Senate’s ROAD Act to Boost Housing Supply May Actually Reduce It
The U.S. Senate approved the 21st Century ROAD to Housing Act earlier this month by a vote of 89 to 10. Senator Elizabeth Warren (D-Mass.) and her staff were the principal drafters.
The measure targets the single-family rental industry. Lawmakers argue investor activity removes homes from the for-sale market and tightens supply.
Key provisions of the bill
The legislation bars large institutional investors from expanding portfolios. The cutoff applies to entities that own 350 or more homes.
Penalties are steep. A hypothetical owner of 1,000 homes who bought one more would face about a $1 million fine.
The bill also allows new build-to-rent projects. But it requires those homes to be sold after seven years of leasing.
The text gives the Treasury Secretary broad authority to change definitions. Critics say that power could effectively end many ownership models.
Industry scale and activity
The own-to-rent sector holds roughly 800,000 properties. That represents about 1 percent of U.S. housing stock.
Purpose-built rental production runs near 40,000 homes per year. Activity is concentrated in states like Texas, Florida, and North Carolina.
Buy-and-rehab firms also play a role. Amherst is a notable example, renovating roughly 58,000 homes.

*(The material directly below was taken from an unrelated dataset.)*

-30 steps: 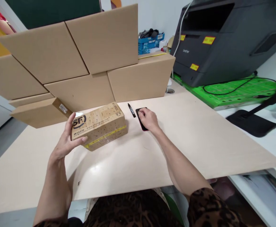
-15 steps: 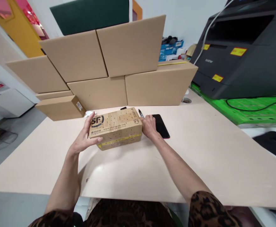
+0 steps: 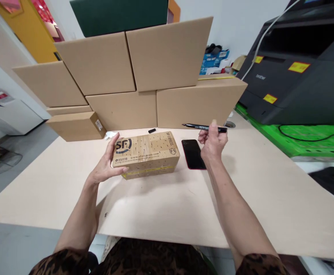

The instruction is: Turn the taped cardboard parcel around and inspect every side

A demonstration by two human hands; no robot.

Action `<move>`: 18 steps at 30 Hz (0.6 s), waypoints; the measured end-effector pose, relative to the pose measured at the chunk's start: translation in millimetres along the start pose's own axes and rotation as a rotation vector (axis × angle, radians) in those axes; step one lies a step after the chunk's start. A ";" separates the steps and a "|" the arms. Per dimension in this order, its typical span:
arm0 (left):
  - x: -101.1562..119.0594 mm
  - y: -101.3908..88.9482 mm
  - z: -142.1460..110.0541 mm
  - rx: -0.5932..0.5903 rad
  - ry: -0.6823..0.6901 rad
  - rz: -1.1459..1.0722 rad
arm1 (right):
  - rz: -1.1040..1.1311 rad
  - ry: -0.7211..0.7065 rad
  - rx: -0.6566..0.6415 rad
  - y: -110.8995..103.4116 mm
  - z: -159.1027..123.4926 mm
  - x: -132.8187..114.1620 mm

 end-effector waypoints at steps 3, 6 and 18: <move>-0.1 1.4 0.7 0.003 0.011 0.008 | 0.193 0.073 -0.009 1.3 -1.5 -20.0; 1.5 3.0 1.1 -0.001 0.025 0.017 | 0.305 0.097 -0.061 4.6 -12.1 -39.9; 11.0 6.6 2.4 -0.042 0.106 0.070 | 0.269 0.016 -0.444 41.3 -75.0 -97.6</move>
Point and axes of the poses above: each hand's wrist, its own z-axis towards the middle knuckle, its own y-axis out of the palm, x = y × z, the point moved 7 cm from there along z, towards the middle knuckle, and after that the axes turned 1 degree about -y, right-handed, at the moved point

The Amherst repairs reportedly cost about $40,000 per home. That work totals more than $2 billion in investment.
Why renters choose single-family homes
- Many cannot qualify to buy due to low savings, income, or credit.
- Some plan to move within a year or two and prefer renting.
- Others want a house without ownership responsibilities.
Renters often seek three- or four-bedroom homes with yards. Apartments typically do not offer those features.
Expert concerns and market effects
Ed Pinto, director of the American Enterprise Institute’s Housing Center, warned of unintended consequences. Pinto is a former Fannie Mae chief credit officer, and he spoke to Filmogaz.com.
Pinto said the rental-home industry barely existed 15 years ago. He argued it developed to fill real housing needs.
He also noted rehab investors tend to sell more homes than they buy in recent years. Those sales put renovated houses back onto the for-sale market.
Pinto warned the seven-year sale rule chills financing from long-term investors. Insurers, pension funds, and sovereign wealth funds prefer long horizons.
Those investors face forced-sale risk during downturns. That prospect is making some capital sources retreat already.
Evaluating the bill’s likely impact
Supporters say the measure will keep investors out of single-family markets. They argue this will Boost Housing Supply to help buyers.
Critics counter that the Senate’s ROAD Act may Actually Reduce It by cutting investment. Reduced build-to-rent production would lower new supply growth.
If build-to-rent slows, some buyers could shift toward apartments. Higher apartment demand would push rents up and influence single-family prices.
Market observers point out that rental homes compete with houses for sale. Removing or limiting one supply stream can raise costs in the other.
Broader context and final concerns
Congressional action is not final. The House is debating whether to fold ROAD provisions into its own housing bill passed in February.
Nationwide, housing remains short by multiple millions of units. Some warn the bill could halt billions in investment.
Those investments often produce renovated homes that later return to the for-sale market. Opponents say that result would contradict the bill’s stated goals.
Filmogaz.com will continue monitoring developments as lawmakers and stakeholders debate the bill’s future.